EXERCISE:
Copying nothing before it, reproduce the line that holds "A reviewer flagged white microwave oven" and every line after it in the data, exactly.
#### DATA EXTRACTS
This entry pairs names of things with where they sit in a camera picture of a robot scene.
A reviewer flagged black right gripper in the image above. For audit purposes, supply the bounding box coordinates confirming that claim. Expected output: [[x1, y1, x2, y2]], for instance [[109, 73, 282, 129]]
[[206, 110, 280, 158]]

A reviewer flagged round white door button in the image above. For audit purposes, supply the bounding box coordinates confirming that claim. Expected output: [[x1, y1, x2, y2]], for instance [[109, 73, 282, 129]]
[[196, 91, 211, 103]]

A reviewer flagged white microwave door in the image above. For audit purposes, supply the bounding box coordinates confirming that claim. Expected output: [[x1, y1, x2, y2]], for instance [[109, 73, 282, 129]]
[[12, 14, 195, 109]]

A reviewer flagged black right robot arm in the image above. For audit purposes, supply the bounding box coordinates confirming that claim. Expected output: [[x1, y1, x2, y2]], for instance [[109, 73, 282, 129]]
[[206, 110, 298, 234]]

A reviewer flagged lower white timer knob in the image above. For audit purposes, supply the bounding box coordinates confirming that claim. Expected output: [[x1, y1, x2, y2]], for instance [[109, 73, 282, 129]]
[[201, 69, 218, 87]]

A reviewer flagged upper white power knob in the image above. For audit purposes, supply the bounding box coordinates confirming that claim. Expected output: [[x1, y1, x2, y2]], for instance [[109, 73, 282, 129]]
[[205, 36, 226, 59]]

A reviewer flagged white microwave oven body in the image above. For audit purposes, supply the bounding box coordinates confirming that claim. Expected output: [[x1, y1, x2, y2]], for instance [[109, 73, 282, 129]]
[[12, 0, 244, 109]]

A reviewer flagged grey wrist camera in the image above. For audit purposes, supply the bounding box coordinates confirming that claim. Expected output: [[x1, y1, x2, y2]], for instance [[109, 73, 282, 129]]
########
OUTPUT:
A reviewer flagged white microwave oven body in the image above. For audit purposes, supply the bounding box coordinates confirming that claim. Expected output: [[x1, y1, x2, y2]], for instance [[109, 73, 282, 129]]
[[12, 0, 244, 109]]

A reviewer flagged grey wrist camera in the image above. For audit purposes, supply the bounding box coordinates confirming that claim. Expected output: [[x1, y1, x2, y2]], for instance [[109, 73, 282, 129]]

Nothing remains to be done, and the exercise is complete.